The cypress wainscoting was plated with gold.
And set thereon palm trees and chains.—Brought up on it (i.e., carved upon it)
palms and chain-work (1 Kings 7:17). (For the palms, see 1 Kings 6:29; Ezekiel
41:18.) The chain-work must have consisted of garland-like carvings on the fir
panels. 1 Kings 6:18 omits mention of it; LXX., “carved on it palms and chains”;
Syriac, “figured on it the likeness of palms and lilies”; Vulgate, “graved on it palms
and as it were chainlets intertwining.”
TRAPP, "2 Chronicles 3:5 And the greater house he cieled with fir tree, which he
overlaid with fine gold, and set thereon palm trees and chains.
24
Ver. 5. Which he overlaid with fine gold.] As the parts of this temple were not seen
naked, so neither must our souls be seen without faith, love, and other golden
graces.
PULPIT, "The greater house; i.e. the holy place. He ceiled. This rendering is wrong.

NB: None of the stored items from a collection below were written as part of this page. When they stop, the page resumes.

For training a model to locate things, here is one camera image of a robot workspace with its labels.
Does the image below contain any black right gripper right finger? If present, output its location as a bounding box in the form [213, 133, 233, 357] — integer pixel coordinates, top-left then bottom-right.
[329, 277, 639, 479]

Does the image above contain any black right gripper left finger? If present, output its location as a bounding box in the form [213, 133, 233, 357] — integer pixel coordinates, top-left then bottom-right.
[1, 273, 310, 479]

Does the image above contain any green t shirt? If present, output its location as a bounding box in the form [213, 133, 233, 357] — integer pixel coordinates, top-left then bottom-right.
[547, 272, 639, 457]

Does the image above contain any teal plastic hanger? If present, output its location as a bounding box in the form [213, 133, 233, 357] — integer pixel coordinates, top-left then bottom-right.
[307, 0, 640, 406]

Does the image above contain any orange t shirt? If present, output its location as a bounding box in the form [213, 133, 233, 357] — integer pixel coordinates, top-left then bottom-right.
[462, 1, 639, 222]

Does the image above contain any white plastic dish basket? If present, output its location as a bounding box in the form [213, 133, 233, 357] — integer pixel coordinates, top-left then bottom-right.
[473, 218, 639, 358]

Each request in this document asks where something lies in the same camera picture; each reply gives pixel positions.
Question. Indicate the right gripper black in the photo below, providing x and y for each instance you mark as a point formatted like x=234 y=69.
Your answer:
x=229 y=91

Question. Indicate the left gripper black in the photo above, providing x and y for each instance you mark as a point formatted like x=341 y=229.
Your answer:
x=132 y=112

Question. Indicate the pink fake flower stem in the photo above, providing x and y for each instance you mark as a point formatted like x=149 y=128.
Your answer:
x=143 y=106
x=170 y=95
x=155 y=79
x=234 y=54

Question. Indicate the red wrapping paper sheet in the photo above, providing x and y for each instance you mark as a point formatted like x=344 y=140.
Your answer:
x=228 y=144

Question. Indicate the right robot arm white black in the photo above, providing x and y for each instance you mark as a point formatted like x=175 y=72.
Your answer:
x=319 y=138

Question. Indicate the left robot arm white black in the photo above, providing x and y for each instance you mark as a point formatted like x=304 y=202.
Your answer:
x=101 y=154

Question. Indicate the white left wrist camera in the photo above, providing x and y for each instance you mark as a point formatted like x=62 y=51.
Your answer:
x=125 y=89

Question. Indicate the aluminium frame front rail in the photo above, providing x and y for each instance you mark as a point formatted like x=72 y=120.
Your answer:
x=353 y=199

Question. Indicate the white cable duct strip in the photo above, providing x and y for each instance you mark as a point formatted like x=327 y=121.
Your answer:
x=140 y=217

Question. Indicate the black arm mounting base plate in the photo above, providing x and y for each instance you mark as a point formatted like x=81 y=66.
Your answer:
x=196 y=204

The verb is (a) given above (2 Chronicles 3:4). It is repeated in the next clause of this
very verse as "overlaid," as also in 2 Chronicles 3:7, 2 Chronicles 3:8, 2 Chronicles
3:9. The generic word "covered" would serve all the occasions on which the word
occurs here. From a comparison of the parallel it becomes plain that the meaning is
that the crone structure of floor and walls was covered over with wood (1 Kings 6:7,
1 Kings 6:15, 1 Kings 6:18). That wood for the floor was fir (1 Kings 6:15), probably
slim for the walls, which must depend partly on the translation of this 2 Chronicles
3:15. It would seem to say that (beside the stone) there was an inner stratum, both to
walls and floor, of cedar (reason for which would be easy of conjecture). But another
translation obviates the necessity of this inner stratum supposition, rendering "from
the floor to the top of the wall." According to this, while the overlaying gold was on
cedar for walls and ceiling (1 Kings 6:9), it was on fir for the floor, which does not
seem what our present verse purports, unless, according to the suggestion of some,
"fir" be interpreted to include cedar. Set thereon palm trees and chains. These were,
of course, carvings. The chains, not mentioned in the parallel (1 Kings 6:29; but see
1 Kings 7:17), were probably wreaths of chain design or pattern. Easier modern
English would read "put thereon."
6 He adorned the temple with precious stones.
And the gold he used was gold of Parvaim.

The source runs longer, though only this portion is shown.